Wien - Mindestens sechs Interessenten interessieren sich für die zum Verkauf stehende Nationalbank-Tochter Austria Card. Neben Siemens-Österreich und der Österreichischen Staatsdruckerei haben sich zahlreiche Interessenten aus dem Ausland gemeldet. Zu ihnen gehören die Kartenhersteller Gemalto (Niederlande), die Kudelski-Gruppe (Schweiz) und Oberthur (Frankreich) sowie die Firma Eva Schlüssel, berichtet das "WirtschaftsBlatt" (Montagausgabe).

Die unverbindliche Kaufangebote sollen bis Ende Juni abgegeben werden.
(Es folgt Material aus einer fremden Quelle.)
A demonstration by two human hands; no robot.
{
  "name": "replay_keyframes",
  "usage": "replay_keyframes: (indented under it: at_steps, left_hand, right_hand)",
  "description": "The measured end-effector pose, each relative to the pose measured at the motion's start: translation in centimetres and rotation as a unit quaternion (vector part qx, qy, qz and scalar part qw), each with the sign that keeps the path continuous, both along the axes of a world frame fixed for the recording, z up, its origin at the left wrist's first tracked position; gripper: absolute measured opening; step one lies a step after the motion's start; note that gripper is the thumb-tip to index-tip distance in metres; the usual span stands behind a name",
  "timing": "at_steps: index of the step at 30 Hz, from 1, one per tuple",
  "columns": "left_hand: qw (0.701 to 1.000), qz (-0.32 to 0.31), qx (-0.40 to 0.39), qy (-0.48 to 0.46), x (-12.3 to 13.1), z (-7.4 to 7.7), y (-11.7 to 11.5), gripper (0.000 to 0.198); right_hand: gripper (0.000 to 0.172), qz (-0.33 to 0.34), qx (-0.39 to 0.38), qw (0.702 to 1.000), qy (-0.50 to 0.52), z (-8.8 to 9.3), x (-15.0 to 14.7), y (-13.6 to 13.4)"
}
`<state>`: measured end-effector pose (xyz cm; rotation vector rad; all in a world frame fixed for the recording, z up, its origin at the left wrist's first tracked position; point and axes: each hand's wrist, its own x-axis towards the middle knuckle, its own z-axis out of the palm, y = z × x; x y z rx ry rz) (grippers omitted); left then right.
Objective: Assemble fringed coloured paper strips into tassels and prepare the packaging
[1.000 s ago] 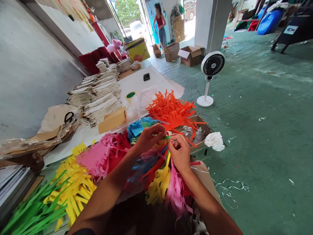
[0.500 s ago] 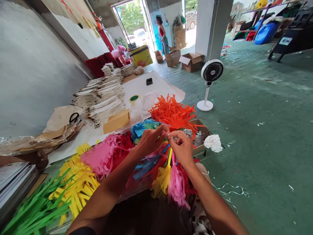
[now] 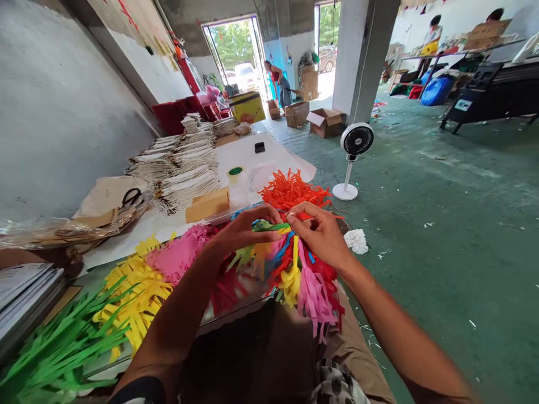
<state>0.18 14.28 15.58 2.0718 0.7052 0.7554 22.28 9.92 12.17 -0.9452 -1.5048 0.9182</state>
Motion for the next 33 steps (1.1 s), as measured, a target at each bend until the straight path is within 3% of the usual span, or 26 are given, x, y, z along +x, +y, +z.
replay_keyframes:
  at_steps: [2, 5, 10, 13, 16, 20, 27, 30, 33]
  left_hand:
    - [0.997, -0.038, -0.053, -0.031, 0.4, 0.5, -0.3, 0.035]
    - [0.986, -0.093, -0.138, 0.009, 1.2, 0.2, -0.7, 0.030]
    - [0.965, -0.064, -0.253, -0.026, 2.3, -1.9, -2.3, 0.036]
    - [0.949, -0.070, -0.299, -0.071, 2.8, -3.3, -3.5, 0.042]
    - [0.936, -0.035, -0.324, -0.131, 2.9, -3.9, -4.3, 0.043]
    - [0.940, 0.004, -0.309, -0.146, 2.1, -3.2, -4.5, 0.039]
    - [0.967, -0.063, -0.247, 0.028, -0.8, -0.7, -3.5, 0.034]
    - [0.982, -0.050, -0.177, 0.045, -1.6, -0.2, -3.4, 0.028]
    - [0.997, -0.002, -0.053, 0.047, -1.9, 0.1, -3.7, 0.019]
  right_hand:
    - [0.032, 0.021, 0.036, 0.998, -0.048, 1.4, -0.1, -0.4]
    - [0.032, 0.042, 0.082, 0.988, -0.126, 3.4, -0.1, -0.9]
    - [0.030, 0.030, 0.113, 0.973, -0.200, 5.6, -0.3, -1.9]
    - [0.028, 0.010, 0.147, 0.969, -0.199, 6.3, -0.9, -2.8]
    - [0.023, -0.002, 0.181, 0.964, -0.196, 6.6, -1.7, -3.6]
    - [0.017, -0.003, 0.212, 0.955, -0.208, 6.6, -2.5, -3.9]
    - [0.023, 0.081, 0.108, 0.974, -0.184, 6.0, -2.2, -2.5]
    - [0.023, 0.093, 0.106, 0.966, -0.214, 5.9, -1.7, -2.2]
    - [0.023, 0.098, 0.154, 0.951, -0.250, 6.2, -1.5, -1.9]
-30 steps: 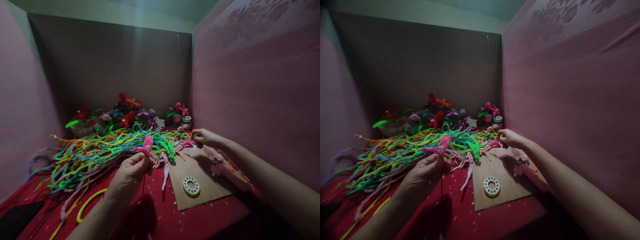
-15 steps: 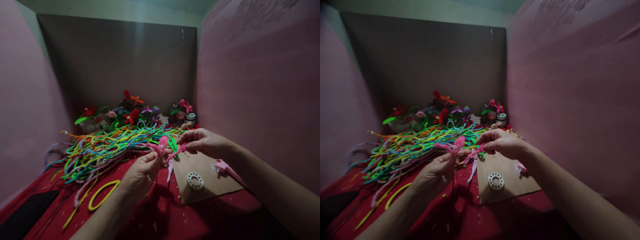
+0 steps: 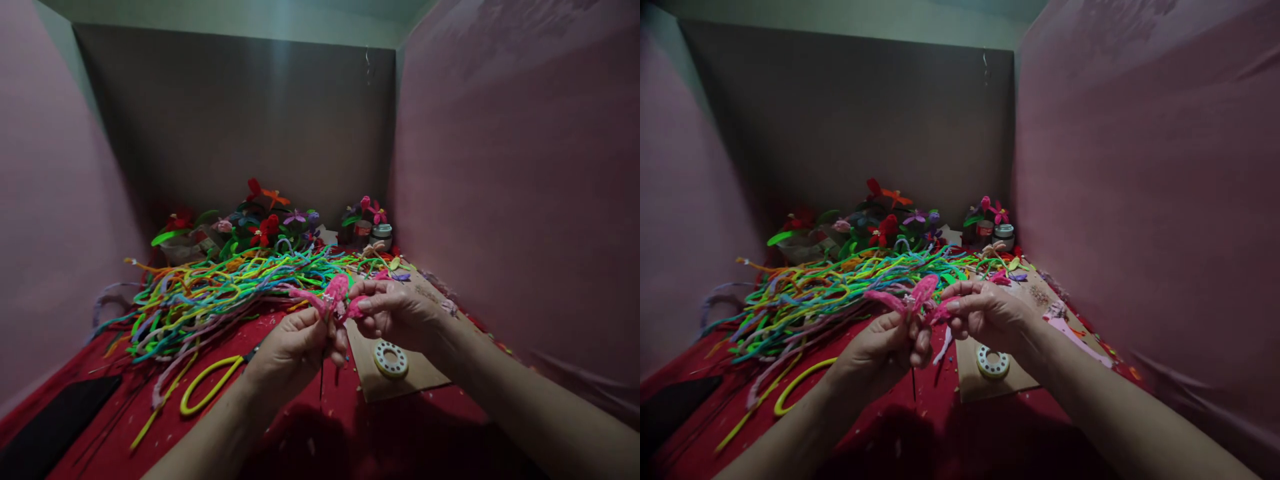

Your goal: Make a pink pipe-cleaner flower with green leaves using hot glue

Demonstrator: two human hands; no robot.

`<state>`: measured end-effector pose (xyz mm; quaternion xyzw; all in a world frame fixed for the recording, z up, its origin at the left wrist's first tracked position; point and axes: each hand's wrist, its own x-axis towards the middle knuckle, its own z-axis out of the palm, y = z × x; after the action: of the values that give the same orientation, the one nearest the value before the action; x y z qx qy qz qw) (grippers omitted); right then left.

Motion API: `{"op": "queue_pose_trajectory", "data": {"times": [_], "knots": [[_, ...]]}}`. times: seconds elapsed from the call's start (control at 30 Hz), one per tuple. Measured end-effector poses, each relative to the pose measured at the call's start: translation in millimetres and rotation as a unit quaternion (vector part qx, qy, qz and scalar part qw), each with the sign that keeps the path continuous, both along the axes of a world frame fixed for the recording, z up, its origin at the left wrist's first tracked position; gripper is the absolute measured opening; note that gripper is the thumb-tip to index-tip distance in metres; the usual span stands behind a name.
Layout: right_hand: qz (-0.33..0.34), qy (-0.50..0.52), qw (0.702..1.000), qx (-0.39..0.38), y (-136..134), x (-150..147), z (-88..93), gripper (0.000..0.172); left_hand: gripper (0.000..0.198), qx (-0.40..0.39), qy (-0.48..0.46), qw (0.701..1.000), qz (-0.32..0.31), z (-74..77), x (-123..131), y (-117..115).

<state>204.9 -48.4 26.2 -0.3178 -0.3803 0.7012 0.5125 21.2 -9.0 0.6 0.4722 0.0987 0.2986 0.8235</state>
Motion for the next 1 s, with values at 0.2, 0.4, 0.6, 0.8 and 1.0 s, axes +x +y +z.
{"op": "queue_pose_trajectory", "data": {"times": [0.2, 0.4, 0.6, 0.8, 1.0], "knots": [[-0.02, 0.013, 1.0, -0.005, -7.9, -8.3, -8.5, 0.016, 0.022, -0.013, 0.021, 1.0, -0.009, -3.0, 5.2, -3.4], [-0.118, -0.197, 0.968, 0.1, -30.4, 15.9, -13.5, 0.021, 0.018, -0.01, 0.001, 1.0, 0.002, -2.4, 2.1, 0.2], [-0.34, -0.779, 0.516, 0.11, -80.9, 97.4, -60.7, 0.034, 0.011, -0.028, -0.019, 0.999, 0.027, -1.4, 0.9, 7.2], [-0.261, -0.851, 0.453, 0.052, -91.8, 117.2, -100.7, 0.035, 0.013, -0.034, -0.003, 0.998, 0.046, -8.0, 2.8, 12.0], [-0.372, -0.7, 0.597, 0.123, -87.4, 116.6, -85.0, 0.035, 0.013, -0.052, -0.008, 0.995, 0.084, -4.3, 0.1, 13.7]]}}
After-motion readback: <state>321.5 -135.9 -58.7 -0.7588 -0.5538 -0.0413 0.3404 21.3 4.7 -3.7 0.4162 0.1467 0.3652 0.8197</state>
Die Nationalbank erhofft sich einen Kaufpreis im zweistelligen Millionenbereich. Abgewickelt wird der Verkaufsprozess von der Raiffeisen Investmentbank (RIAG).

Verkauf umstritten

Der Verkauf ist laut "WirtschaftsBlatt" umstritten. Dem Vernehmen nach habe der Betriebsrat massive Bedenken geäußert. Es wird befürchtet, dass ein ausländischer Käufer nicht nur Arbeitsplätze abbauen, sondern auch den Standort schließen könnte. Einzig die österreichische Staatsdruckerei soll bisher eine Standortgarantie und einen weitgehende Arbeitsplatzsicherheit ausgesprochen haben.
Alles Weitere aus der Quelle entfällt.